▸ Assignment
What should come back is the data below, word for word, minus any picture.

▸ Records for the task
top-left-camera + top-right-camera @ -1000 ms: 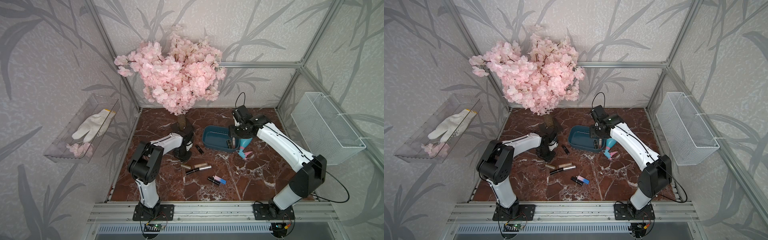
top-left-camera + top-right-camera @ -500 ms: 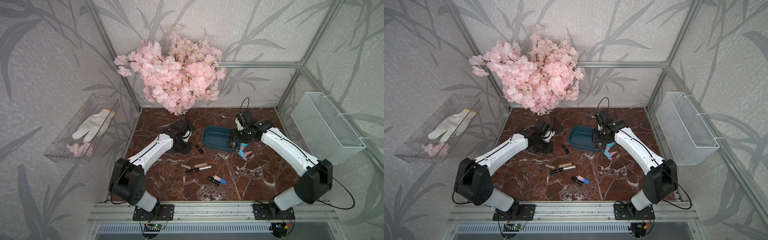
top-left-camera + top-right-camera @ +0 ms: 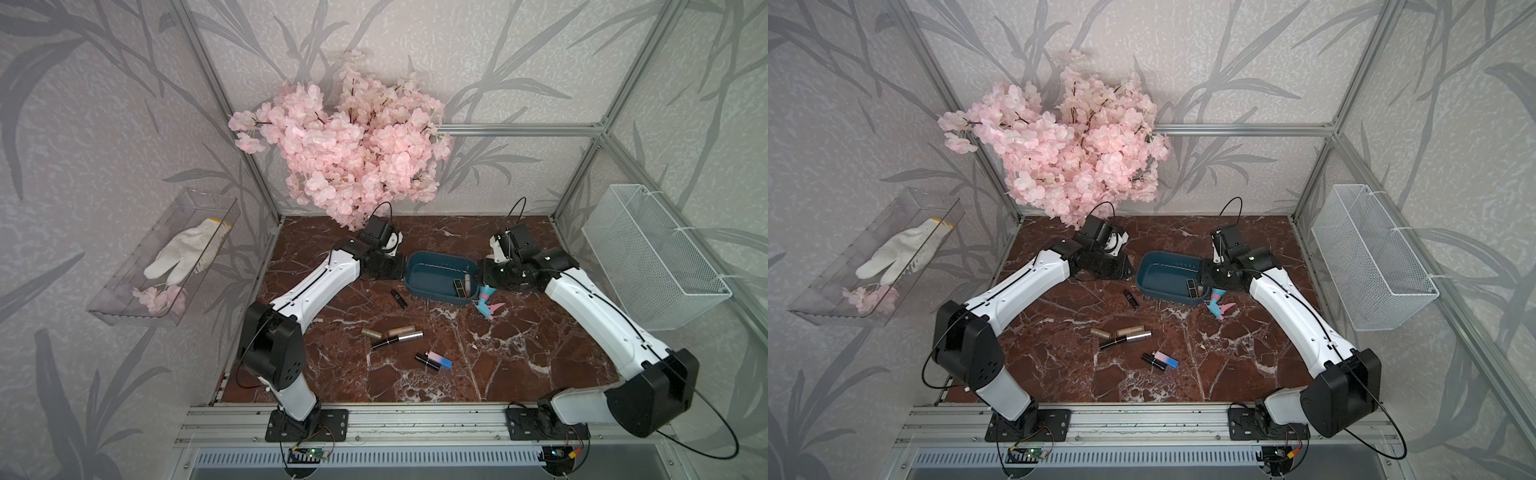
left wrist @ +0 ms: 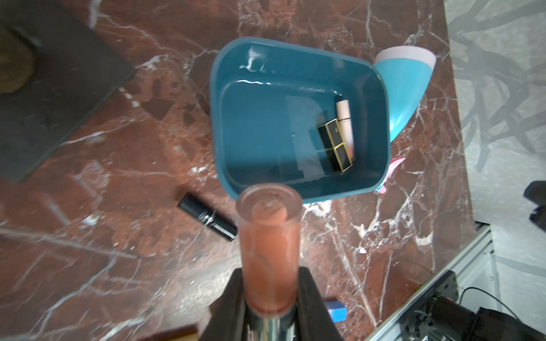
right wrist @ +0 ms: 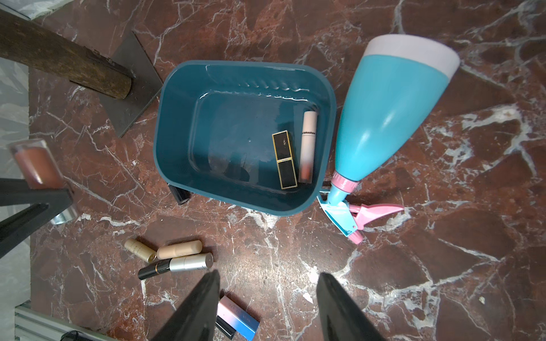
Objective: Put the lipstick into the storage box
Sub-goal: Pick up the lipstick at the center of the board, then place the lipstick in the storage box.
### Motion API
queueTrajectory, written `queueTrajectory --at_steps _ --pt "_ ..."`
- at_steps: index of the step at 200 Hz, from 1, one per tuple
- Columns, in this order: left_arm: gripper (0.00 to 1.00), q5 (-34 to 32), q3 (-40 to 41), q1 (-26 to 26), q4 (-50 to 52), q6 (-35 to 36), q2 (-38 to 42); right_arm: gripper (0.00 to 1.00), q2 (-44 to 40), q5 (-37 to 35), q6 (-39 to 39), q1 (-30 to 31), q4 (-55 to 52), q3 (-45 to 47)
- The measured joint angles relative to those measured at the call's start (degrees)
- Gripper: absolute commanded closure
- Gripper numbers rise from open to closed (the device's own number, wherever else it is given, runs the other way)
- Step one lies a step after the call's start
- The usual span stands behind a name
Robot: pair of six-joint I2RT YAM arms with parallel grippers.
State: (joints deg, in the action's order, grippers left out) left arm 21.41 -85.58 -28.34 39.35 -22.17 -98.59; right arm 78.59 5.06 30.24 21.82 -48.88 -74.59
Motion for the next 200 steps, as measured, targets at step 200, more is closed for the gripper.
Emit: queueTrajectory --at_steps 200 --pt "0.91 8.8 -26.0 -8.7 -3.2 -6.6 -33.3 0.43 -1.6 3.1 -1.9 -4.8 -0.3 2.5"
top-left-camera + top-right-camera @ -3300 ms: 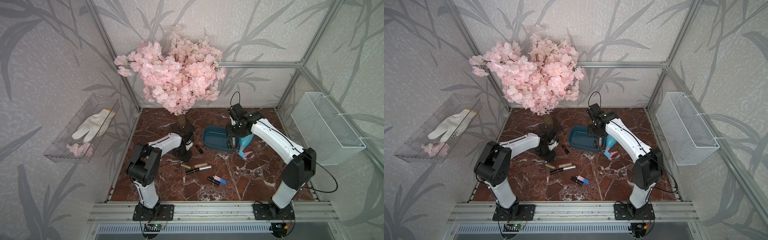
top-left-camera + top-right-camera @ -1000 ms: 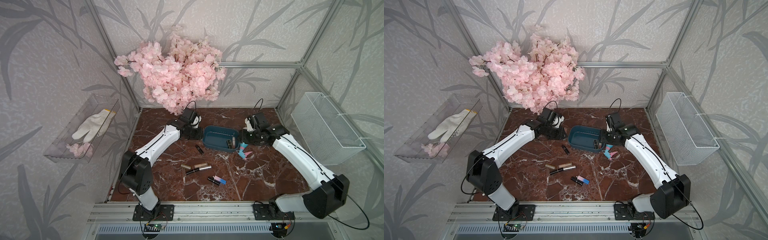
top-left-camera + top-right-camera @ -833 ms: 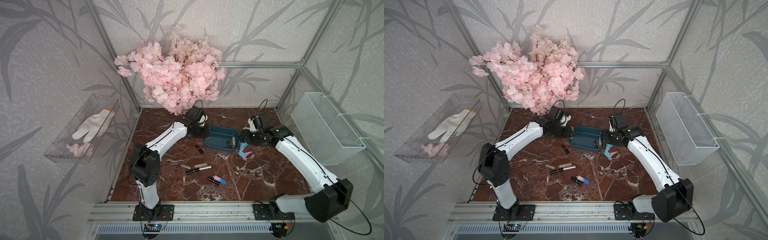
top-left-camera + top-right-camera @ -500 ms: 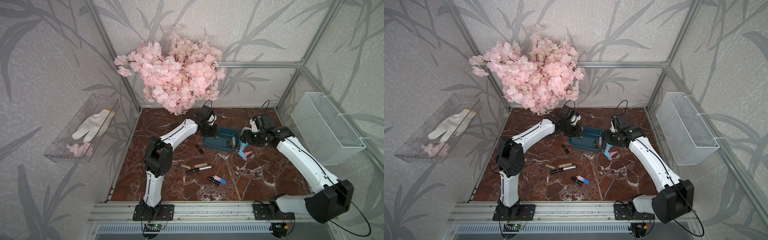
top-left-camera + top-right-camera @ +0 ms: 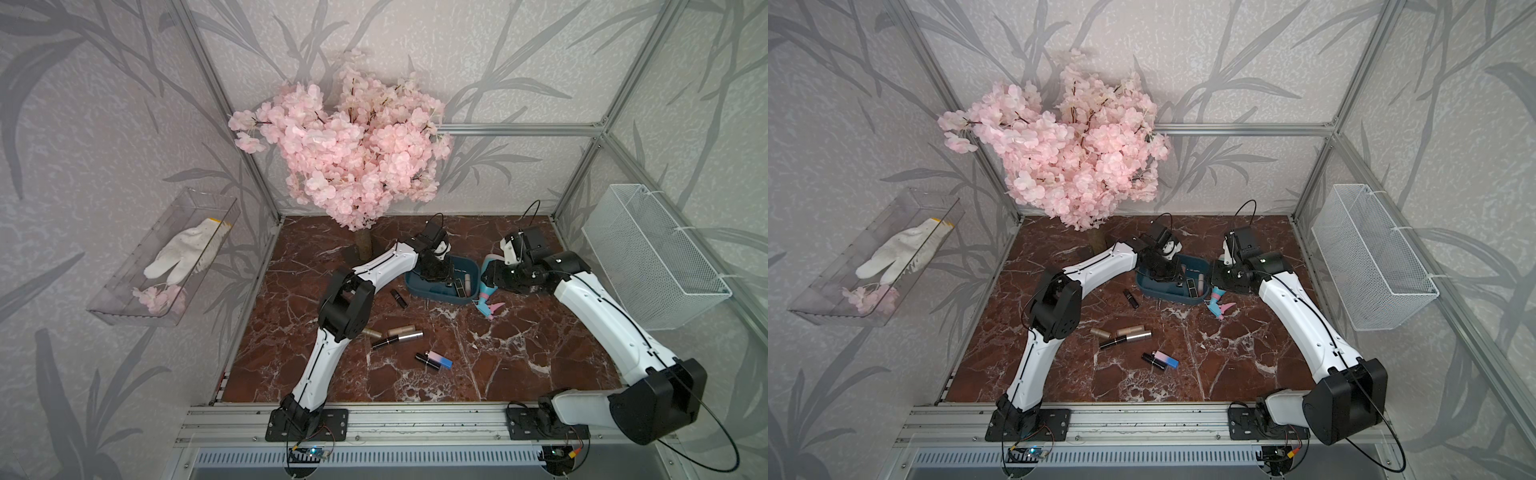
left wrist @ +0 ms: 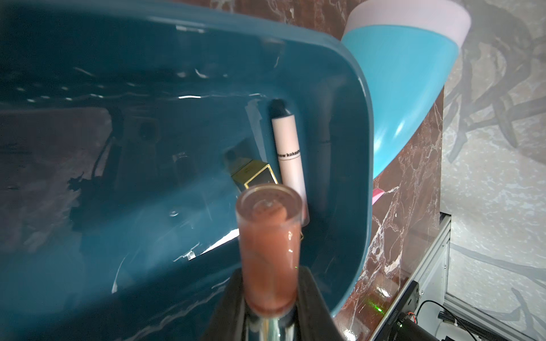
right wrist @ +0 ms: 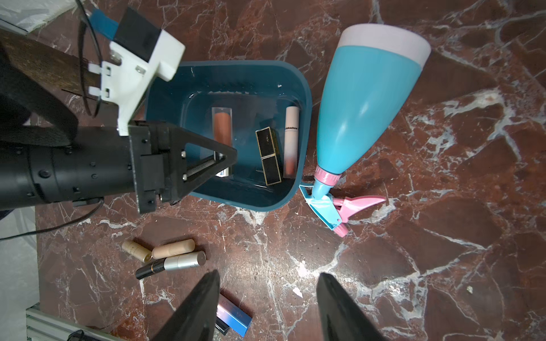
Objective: Put the lipstick into the storage box
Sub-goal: Place the lipstick in the storage box.
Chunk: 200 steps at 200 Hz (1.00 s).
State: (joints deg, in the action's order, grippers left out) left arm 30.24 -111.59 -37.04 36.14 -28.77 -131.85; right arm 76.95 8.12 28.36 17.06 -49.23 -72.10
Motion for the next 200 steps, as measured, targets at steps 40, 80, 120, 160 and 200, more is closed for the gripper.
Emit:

▸ Output of the exercise
top-left-camera + top-right-camera @ -1000 ms: 
top-left-camera + top-right-camera @ -500 ms: 
top-left-camera + top-right-camera @ +0 ms: 
left wrist @ +0 ms: 
right wrist @ +0 ms: 
Objective: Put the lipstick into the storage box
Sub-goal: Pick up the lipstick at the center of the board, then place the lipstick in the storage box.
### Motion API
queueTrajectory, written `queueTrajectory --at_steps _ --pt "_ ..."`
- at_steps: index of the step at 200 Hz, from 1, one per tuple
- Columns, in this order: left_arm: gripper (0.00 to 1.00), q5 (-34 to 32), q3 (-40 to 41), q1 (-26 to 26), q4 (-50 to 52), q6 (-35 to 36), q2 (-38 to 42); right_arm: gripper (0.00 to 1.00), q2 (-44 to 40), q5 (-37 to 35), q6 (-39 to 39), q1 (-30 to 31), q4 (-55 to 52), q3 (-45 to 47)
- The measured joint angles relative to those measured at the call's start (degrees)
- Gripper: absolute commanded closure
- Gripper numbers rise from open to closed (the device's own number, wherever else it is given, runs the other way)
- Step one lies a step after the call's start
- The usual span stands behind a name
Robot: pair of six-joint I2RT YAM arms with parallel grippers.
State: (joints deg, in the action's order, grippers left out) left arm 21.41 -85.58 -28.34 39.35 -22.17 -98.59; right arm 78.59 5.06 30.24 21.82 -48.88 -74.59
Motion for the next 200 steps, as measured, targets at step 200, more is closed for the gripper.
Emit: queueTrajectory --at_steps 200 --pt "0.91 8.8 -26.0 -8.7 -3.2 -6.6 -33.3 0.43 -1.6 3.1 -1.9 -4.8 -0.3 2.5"
top-left-camera + top-right-camera @ -3300 ms: 
top-left-camera + top-right-camera @ -1000 ms: 
top-left-camera + top-right-camera @ -833 ms: 
top-left-camera + top-right-camera @ -500 ms: 
top-left-camera + top-right-camera @ +0 ms: 
left wrist @ +0 ms: 
right wrist @ +0 ms: 
Objective: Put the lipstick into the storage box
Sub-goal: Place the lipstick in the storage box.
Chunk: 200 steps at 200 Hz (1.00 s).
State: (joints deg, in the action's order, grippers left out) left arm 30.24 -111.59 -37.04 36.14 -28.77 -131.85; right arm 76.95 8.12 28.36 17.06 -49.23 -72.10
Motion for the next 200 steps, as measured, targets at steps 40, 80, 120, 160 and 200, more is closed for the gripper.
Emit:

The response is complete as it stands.